Varian Baru Xpander, Peluang Perluas Pasar

Ainto Harry Budiawan    •    Sabtu, 28 Jul 2018 08:31 WIB
mitsubishi
Varian Baru Xpander, Peluang Perluas Pasar
Mitsubishi Xpander akan dapat varian baru. Dok. Medcom

Bekasi: Tak membawa produk baru pada gelaran Gaikindo Indonesia International Auto Show (GIIAS) 2018 mendatang, PT Mitsubishi Krama Yudha Sales Indonesia (MMKSI) masih mengandalkan Xpander. Mereka akan mengenalkan varian baru disana.

Varian baru ini dimaksudkan untuk lebih menjangkau pasar yang lebih luas lagi. Artinya bisa saja tidak ada varian yang lebih tinggi dari Ultimate dengan fitur yang lebih lengkap lagi seperti halnya versi ekspor.

"Awal peluncuran varian teratas banyak diminati, sekarang sudah mulai merata, sudah menjangkau segmen yang bawahnya. Varian baru ini akan menjangkau konsumen lebih luas," kata Irwan Kuncoro,  Director of Sales and Marketing Division MMKSI kemarin (27 Juli 2018) di Bekasi.

Xpander saat ini punya enam varian yakni Ultimate A/T, Sport A/T, Exceed M/T, GLS M/T dan GLX M/T. Info beredar akan ada opsi transmisi tambahan untuk beberapa variannya. "Lebih detilnya kita lihat di GIIAS," tambahnya.

Sejauh ini Xpander menjadi model Low MPV terlaris, menggusur Toyota Avanza, Daihatsu Xenia, Honda Mobilio, Daihatsu Gran Max-Luxio, dan masih bertahan dari gempuran Suzuki Ertiga yang sudah mengeluarkan model terbarunya.

Minim Fitur
Sementara itu salah satu komunitas Xpander mengeluhkan minimnya fitur pada mobil yang beredar di Indonesia. Komunitas XMOC (Xpander Mitsubishi Owner Club) mengeluhkan hal tersebut lewat surat terbuka yang beredar di dunia maya.

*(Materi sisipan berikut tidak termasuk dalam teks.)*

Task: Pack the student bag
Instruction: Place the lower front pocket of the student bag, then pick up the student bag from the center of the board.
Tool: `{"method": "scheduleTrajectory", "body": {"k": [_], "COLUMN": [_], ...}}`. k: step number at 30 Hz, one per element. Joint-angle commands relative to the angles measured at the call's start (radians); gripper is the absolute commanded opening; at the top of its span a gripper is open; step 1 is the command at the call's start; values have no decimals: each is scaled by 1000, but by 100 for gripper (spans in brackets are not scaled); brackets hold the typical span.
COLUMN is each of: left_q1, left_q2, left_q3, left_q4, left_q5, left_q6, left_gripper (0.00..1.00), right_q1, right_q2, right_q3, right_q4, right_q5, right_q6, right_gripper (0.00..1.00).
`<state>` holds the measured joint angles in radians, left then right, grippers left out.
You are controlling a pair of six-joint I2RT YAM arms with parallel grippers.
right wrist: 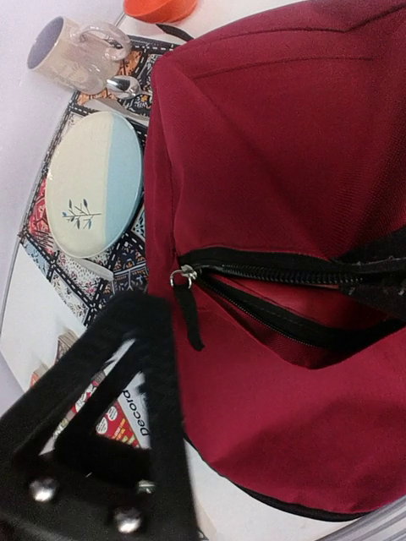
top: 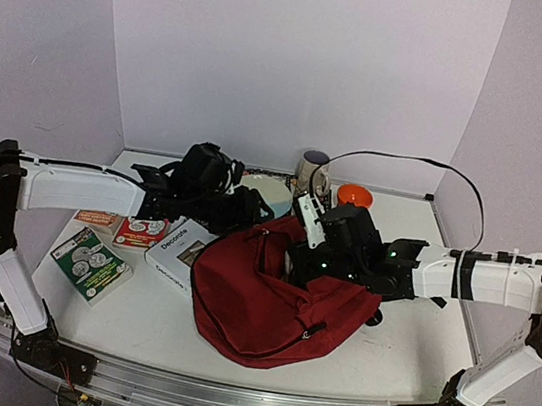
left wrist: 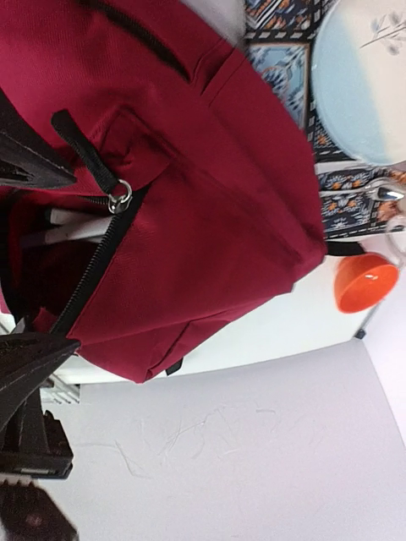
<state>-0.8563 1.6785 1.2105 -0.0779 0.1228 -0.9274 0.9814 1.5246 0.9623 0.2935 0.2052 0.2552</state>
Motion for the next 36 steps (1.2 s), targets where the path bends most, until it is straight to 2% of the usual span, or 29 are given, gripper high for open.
{"method": "scheduleTrajectory", "body": {"k": [1,12,23,30,36], "left_q1": [52,131,140,140,142], "left_q2": [-59,76,118,135,164], "left_q3": [-20,43,55,50,67], "left_q4": [-97,-182,-193,-206,-222], "left_q5": [-82,-13,66,59,67], "left_q6": [119,255,297,313,336], "left_gripper": [61,64,61,60,61], "right_q1": [11,11,13,12,13], "right_q2": [14,35,4,67,152], "right_q3": [38,64,202,328,411], "right_q4": [24,-54,-195,-280,-325], "right_q5": [-3,-18,-54,-21,-68], "right_q6": [9,-1,-78,-150,-165], "right_gripper": [2,11,39,48,50]}}
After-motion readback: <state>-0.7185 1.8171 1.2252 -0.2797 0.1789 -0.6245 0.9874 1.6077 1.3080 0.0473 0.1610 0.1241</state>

Hal ini mengacu pada unit ekspor yang ada fitur cruise control, rear fog lamp, auto lock dan ECU yang membuat performa mobil lebih baik. Sedangkan versi Indonesia tanpa itu semua.

Pihak Mitsubishi sendiri mengaku kalau fitur yang terpasang sudah disesuaikan kondisi pasar negara tujuan. Jika ada permintaan terhadap fitur-fitur tadi, pihaknya akan mempertimbangkan bersama-sama dengan prinsipal.

"Kalau permintaan cukup banyak, kita akan studi. Kalau di negara lain mungkin ada regulasi dan segala macam yang mewajibkan seperti itu," ujar Imam Choeru Cahya, Head of Sales & Marketing MMKSI dikesempatan yang sama.